**DATA RECORDS**

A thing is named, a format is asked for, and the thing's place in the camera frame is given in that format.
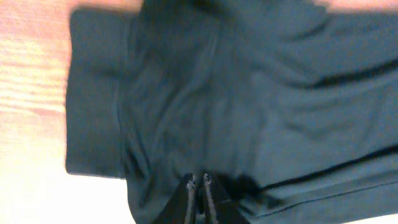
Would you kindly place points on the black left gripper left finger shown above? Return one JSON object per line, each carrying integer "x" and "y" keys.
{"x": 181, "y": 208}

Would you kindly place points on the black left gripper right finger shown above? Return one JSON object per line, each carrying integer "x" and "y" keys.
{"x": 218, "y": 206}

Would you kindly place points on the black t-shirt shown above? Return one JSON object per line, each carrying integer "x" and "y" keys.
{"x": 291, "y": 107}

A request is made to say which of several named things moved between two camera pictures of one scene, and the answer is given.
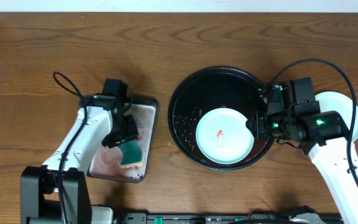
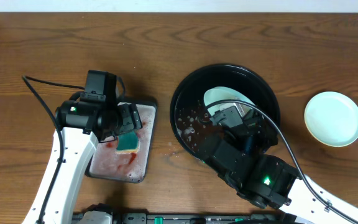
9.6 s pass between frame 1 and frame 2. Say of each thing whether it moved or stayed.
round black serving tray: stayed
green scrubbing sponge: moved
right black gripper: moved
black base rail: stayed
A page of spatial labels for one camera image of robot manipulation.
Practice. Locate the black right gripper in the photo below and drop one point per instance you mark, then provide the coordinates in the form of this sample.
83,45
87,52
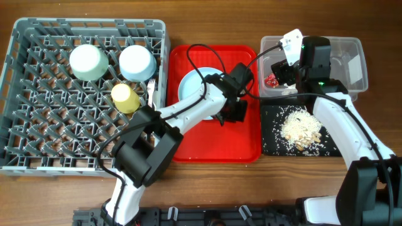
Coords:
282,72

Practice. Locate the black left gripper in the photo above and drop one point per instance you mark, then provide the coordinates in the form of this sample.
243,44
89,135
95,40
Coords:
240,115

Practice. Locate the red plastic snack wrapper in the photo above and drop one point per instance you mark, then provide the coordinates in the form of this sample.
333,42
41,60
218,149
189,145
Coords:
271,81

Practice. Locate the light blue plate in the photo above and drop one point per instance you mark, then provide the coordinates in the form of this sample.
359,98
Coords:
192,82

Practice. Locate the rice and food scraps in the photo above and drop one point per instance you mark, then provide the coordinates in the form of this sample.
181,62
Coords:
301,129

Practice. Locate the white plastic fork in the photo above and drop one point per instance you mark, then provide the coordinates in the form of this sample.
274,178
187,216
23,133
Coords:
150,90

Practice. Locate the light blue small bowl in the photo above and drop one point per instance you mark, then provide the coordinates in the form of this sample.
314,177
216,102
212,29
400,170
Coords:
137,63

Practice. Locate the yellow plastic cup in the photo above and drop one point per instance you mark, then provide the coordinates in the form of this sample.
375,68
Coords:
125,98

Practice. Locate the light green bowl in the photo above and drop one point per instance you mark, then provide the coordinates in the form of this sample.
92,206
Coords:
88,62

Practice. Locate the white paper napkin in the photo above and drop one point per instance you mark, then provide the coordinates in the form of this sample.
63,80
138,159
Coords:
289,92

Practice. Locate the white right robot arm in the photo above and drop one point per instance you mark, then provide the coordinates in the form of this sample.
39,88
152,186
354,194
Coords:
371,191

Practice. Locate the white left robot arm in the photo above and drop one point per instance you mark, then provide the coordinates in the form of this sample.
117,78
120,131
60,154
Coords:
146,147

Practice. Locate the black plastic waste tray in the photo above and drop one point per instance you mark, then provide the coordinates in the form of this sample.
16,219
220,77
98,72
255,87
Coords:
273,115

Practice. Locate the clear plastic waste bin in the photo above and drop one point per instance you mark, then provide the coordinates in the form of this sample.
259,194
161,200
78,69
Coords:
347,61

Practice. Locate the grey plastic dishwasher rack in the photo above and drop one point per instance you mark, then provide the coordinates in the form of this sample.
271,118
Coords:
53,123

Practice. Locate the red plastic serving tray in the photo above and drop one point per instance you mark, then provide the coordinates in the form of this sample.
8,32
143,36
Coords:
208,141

--

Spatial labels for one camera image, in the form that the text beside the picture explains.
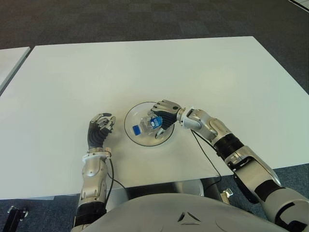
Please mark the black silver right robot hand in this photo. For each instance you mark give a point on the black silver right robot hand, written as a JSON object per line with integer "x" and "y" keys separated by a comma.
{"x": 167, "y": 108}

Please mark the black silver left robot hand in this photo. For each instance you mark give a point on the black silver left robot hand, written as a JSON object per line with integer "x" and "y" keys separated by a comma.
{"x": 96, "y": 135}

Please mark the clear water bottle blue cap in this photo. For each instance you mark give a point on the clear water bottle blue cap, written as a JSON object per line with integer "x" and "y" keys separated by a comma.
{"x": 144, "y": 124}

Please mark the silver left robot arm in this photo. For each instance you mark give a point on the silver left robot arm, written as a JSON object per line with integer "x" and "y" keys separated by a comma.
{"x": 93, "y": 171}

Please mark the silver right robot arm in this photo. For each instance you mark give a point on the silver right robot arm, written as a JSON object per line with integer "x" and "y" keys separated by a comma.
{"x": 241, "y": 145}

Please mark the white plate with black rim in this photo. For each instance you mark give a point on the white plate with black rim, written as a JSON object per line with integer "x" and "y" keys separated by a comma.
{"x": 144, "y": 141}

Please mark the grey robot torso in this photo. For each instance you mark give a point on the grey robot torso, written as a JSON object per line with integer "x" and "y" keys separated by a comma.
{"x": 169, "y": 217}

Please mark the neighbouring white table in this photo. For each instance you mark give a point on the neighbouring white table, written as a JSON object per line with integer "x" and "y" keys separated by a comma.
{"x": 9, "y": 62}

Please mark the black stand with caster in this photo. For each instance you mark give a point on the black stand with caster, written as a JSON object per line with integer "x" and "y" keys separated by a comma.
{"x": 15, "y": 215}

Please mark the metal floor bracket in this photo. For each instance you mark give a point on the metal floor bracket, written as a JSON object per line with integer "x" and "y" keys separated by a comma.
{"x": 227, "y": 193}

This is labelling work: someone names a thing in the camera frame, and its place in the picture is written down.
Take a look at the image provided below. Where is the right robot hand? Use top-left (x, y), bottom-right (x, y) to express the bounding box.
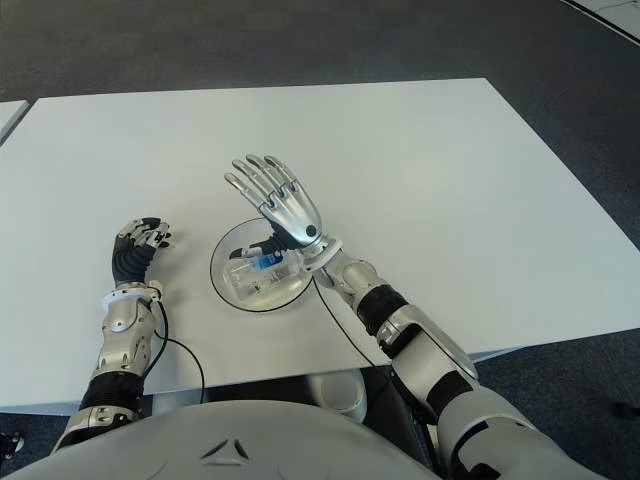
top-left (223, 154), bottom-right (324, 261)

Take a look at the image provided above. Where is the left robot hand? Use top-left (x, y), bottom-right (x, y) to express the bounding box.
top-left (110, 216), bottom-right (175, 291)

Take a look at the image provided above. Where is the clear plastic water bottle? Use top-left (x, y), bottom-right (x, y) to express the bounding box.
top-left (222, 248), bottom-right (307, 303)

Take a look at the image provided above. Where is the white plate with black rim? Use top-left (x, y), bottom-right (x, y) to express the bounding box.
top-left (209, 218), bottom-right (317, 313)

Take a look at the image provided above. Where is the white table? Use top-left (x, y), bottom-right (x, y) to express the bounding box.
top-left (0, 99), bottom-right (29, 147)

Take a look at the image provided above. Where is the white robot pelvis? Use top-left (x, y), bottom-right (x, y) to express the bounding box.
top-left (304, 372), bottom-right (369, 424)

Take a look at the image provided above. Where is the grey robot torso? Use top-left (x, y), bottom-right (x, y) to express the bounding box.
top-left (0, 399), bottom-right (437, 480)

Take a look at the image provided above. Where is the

**DESCRIPTION OF THE TASK**
Using the records above, gather all lines where the string "named" is present.

**SOLVED PROBLEM**
A thing is named, a format is asked for, and the thing's place in the camera frame is given in that format.
A request is made to say which of several named things moved between two camera pictures of one scene, and the answer is given.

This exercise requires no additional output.